Devires na literatura V


Ao constatar o homem como “coisa” entre coisas segmentadas por todos os lados e descrevendo-o como animal, Kafka afirma o desejo como o elemento que precipita a produção de sentido, mas que, sob o olhar apressado, não teria sentido algum. Se esse estado de coisificação resulta da ação do desejo fascista, por outro lado, o investimento do desejo revolucionário se revela na arte de dizer essas coisas a ponto de provocar risos. Ou seja, fazer literatura e produção desejante são efeitos de um agenciamento maquínico.
São três categorias solidárias: desejo, literatura e política. O desejo é encarnado na literatura de Kafka e, por ser revolucionário, a tarefa é encontrar tal revolução, qual é a sua máquina de guerra? A máquina de Kafka é o seu método. Ou seja, seu método consiste em descrever friamente sua constatação. Como diz Anders: “Kafka desloca a aparência aparentemente normal do nosso mundo louco para tornar visível sua loucura. Manipula, contudo, essa aparência louca como algo muito normal e, com isso, descreve até mesmo o fato louco de que o mundo louco seja considerado normal.”[1] O humor e o realismo representam um método, uma máquina de guerra. Kafka está nos dizendo que, diante do intolerável que não se pode enfrentar, já que ele está também dentro de nós mesmos, ainda resta alguma coisa que o poder não consegue controlar. Tal procedimento que o poder ainda não conseguiu controlar é a possibilidade de falar de si mesmo, como ele é, sem precisar acrescentar nada mais além de uma saborosa dose de ironia e humor.
Sobre a autoridade paterna que se expande ao nível do mapa-múndi, embora se possa falar de edipianização ao extremo, é o realismo crítico carregado de humor que está em questão. Não se trata de um sonho inconsciente; Kafka sonha acordado. Se tiver de se falar de sonho em Kafka, é preciso levar em conta que são sonhos sem sonos, sonhos de uma extrema nitidez que o impedem de dormir.
Portanto, não se trata do mesmo conteúdo de edipianização ampliada, que Deleuze/Guattari denunciam nas estruturas sociais no Anti-Édipo.
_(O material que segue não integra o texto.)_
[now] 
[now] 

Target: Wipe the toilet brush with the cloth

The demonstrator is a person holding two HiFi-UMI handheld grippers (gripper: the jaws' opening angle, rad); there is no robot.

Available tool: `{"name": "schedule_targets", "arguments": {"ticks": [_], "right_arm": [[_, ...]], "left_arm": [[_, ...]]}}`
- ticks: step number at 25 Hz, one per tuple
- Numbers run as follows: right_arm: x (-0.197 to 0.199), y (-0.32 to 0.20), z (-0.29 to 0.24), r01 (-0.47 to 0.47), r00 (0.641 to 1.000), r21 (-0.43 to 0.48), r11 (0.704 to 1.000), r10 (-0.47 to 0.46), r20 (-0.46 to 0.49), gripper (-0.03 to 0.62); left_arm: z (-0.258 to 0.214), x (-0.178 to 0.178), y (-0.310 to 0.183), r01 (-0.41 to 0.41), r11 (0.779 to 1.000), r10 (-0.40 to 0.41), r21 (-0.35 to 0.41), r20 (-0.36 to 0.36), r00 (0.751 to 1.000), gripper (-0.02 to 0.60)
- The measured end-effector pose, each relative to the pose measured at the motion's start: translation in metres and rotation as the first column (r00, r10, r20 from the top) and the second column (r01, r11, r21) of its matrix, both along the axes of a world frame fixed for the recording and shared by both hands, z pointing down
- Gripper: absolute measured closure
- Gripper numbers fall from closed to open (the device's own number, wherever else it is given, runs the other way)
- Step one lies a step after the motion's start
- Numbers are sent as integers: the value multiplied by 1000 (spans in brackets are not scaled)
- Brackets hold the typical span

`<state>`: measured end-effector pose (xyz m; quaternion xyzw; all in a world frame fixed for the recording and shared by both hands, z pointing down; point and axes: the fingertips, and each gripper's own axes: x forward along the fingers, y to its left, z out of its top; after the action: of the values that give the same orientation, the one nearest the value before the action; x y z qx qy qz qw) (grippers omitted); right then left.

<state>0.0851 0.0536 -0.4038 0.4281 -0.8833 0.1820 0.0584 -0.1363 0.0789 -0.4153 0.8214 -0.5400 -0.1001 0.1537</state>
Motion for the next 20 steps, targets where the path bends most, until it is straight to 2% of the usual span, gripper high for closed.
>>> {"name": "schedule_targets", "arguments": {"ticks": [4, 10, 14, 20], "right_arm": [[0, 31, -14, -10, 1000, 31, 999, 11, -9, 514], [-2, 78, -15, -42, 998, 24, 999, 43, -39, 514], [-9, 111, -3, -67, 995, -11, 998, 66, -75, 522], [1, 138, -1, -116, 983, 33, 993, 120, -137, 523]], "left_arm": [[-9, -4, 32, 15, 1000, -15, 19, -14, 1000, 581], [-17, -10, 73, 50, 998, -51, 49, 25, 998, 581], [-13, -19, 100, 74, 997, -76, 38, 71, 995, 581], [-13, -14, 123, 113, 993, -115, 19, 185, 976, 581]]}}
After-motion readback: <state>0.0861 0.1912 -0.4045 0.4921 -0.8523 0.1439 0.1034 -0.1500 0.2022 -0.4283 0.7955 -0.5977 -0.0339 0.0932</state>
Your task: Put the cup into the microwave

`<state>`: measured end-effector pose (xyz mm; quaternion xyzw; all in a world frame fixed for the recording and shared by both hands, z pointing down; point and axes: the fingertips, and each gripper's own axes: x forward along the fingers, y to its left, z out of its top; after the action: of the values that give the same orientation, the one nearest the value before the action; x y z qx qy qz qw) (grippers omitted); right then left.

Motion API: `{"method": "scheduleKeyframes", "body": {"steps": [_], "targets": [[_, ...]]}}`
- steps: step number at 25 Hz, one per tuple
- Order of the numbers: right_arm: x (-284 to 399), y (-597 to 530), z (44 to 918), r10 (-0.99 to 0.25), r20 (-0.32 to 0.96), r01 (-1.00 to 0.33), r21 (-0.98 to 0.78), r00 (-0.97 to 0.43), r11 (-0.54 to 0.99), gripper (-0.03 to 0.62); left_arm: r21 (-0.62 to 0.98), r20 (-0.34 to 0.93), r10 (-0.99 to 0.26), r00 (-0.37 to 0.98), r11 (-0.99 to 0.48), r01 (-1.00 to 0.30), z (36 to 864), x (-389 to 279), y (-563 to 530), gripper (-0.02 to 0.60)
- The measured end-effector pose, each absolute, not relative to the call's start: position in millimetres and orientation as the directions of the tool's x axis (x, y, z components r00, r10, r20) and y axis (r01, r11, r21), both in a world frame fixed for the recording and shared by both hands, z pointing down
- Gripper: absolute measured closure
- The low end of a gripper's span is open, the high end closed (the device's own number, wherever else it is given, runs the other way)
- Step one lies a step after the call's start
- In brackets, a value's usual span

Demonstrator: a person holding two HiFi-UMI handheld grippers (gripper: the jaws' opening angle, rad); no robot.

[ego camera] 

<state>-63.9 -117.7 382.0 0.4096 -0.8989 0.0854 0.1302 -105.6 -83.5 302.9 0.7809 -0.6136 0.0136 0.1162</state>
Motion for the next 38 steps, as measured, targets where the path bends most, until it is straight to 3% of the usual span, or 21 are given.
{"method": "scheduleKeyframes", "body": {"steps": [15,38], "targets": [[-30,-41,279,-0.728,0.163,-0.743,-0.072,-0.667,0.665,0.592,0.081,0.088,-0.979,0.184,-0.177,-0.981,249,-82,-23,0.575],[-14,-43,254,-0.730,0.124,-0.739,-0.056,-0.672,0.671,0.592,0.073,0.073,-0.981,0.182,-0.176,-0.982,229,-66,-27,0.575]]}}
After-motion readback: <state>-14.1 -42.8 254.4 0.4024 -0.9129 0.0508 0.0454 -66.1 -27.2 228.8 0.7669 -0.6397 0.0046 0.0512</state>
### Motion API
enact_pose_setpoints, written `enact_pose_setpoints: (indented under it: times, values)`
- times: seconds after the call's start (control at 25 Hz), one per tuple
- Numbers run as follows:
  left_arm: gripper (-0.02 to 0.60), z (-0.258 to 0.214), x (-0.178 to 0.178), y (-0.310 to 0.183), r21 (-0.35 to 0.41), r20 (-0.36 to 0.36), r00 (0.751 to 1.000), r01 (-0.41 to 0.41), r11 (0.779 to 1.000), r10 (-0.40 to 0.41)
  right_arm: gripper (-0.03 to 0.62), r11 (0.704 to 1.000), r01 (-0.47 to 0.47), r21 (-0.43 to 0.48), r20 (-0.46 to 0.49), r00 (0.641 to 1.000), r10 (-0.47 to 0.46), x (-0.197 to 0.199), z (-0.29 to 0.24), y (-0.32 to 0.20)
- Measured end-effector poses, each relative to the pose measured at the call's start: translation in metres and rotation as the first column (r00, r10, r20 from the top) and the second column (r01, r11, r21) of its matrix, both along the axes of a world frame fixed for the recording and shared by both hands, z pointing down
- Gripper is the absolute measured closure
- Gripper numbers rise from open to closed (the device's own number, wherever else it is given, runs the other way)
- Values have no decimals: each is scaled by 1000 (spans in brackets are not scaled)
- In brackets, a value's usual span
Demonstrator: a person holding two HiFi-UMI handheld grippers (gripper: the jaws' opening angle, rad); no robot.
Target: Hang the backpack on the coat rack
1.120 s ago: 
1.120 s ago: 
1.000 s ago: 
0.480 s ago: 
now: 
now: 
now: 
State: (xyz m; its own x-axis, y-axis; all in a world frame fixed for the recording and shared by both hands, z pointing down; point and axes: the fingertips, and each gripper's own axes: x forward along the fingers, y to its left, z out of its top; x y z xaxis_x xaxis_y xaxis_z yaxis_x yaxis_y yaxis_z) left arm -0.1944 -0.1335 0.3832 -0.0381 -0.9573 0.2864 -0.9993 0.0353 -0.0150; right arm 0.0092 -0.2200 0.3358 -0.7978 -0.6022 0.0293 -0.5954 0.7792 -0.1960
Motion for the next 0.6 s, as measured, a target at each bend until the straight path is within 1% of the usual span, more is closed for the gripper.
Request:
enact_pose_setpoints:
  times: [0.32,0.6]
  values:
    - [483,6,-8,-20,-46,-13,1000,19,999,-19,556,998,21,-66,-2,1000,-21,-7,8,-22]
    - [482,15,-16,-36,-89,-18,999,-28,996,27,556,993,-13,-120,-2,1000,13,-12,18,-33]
Kafka segue outra linha, ele não enfrenta, mas afronta: ampliar a autoridade paterna ao extremo do mundo para que ela mesma se confunda em seu seio de contradições. Temos, assim, as peças das máquinas desejantes que se articulam juntamente com as máquinas burocráticas das repartições, da justiça e da autoridade paterna que se burocratiza.
Como demonstra Guattari, assim como as máquinas tecnológicas são consideradas dentro de um phylum maquínico, as máquinas burocráticas também têm máquinas que as precedem e outras que as sucedem. “Elas seguem por gerações – como as gerações de automóveis –, cada qual abrindo a virtualidade de outras máquinas que virão. Elas incitam, por este ou aquele elemento, uma junção com todas as filiações maquínicas do futuro”.[2]
Há sempre um phylum maquínico ligando as máquinas em suas extremidades. O que Kafka consegue mostrar passa pelo real emperramento das máquinas sociais. Uma contradição estranha arrasta a megamáquina burocrática. A revolucionária operação esquizodesejante se encontra desarranjando a máquina social e burocrática.


[1] ANDERS, G., op. cit., p. 15.
[2] GUATTARI, F. “A paixão das máquinas”. In: O Reencantamento do Concreto, Cadernos de Subjetividade. São Paulo: Editora HUCITEC, EDUC, 2003, p. 42.